YOUR OBJECTIVE
The reply should hold only the lines from the one with "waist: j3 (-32" to the one with "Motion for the", both ends kept, exactly as they appear below, without any pictures.
*** Block opens ***
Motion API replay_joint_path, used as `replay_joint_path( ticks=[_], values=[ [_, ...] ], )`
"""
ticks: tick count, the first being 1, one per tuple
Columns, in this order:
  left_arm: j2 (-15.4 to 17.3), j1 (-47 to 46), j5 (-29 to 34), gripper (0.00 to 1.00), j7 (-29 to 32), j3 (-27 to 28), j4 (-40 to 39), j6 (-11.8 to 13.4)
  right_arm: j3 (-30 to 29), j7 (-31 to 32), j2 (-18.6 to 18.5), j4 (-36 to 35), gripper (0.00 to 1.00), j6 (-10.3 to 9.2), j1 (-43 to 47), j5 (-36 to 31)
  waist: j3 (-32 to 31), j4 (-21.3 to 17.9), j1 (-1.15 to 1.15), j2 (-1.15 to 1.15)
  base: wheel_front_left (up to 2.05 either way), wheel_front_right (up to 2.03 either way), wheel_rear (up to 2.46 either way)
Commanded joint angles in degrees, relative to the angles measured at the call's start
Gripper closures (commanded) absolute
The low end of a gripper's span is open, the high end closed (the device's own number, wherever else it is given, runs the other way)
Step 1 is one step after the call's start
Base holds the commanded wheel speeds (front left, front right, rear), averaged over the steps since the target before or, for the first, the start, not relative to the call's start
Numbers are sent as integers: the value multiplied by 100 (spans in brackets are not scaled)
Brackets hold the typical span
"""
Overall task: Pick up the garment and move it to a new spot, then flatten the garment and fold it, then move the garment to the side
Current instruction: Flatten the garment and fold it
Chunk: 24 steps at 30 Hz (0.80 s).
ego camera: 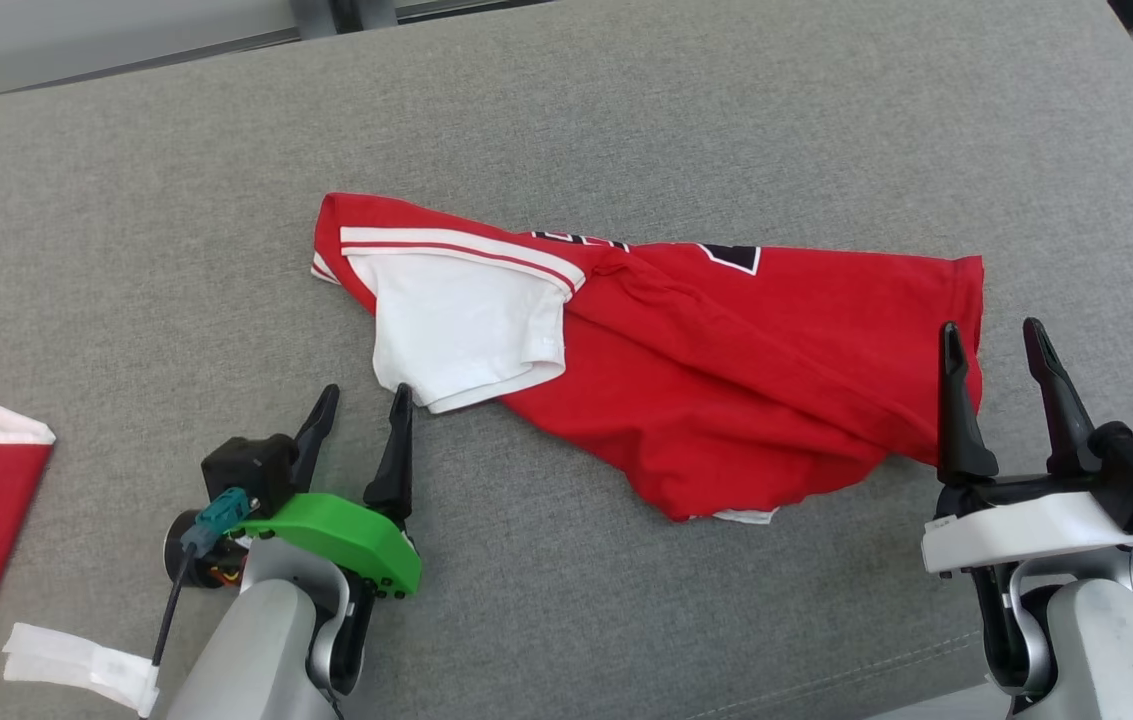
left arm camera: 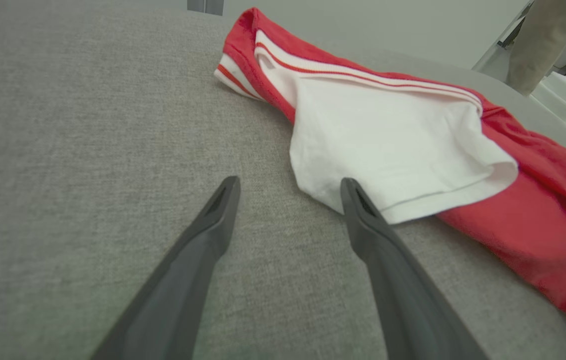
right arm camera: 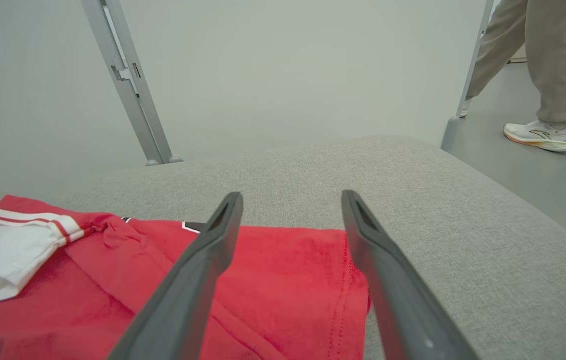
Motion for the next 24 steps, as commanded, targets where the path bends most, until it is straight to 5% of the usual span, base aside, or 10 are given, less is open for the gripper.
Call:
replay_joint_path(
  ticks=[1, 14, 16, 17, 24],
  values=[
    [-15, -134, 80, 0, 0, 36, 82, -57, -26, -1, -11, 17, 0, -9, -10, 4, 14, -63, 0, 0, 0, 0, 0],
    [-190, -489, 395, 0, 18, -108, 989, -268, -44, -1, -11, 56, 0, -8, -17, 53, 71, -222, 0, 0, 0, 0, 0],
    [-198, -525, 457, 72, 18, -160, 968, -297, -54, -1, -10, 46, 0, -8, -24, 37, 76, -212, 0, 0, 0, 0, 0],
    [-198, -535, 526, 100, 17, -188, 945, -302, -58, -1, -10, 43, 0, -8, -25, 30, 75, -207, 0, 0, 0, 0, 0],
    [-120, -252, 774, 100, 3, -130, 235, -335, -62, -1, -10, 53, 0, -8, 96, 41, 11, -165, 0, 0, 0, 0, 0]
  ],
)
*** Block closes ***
ANSWER TO THE PROBLEM
  waist: j3 (-32 to 31), j4 (-21.3 to 17.9), j1 (-1.15 to 1.15), j2 (-1.15 to 1.15)
  base: wheel_front_left (up to 2.05 either way), wheel_front_right (up to 2.03 either way), wheel_rear (up to 2.46 either way)
Commanded joint angles in degrees, relative to the angles measured at the call's start
Gripper closures (commanded) absolute
The low end of a gripper's span is open, the high end closed (the device's own number, wherever else it is given, runs the other way)
Step 1 is one step after the call's start
Base holds the commanded wheel speeds (front left, front right, rear), averaged over the steps since the target before or, for the first, the start, not relative to the call's start
Numbers are sent as integers: the value multiplied by 100 (spans in brackets are not scaled)
Brackets hold the typical span
"""
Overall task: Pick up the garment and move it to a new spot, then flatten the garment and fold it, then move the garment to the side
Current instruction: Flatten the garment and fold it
Chunk: 24 steps at 30 Hz (0.80 s).
ego camera: 
left arm camera: 
right arm camera: 
Motion for the next 24 steps, as commanded, targets where the path bends most, until it is straight to 5% of the usual span, base aside, or 10 are given, less is open for the gripper.

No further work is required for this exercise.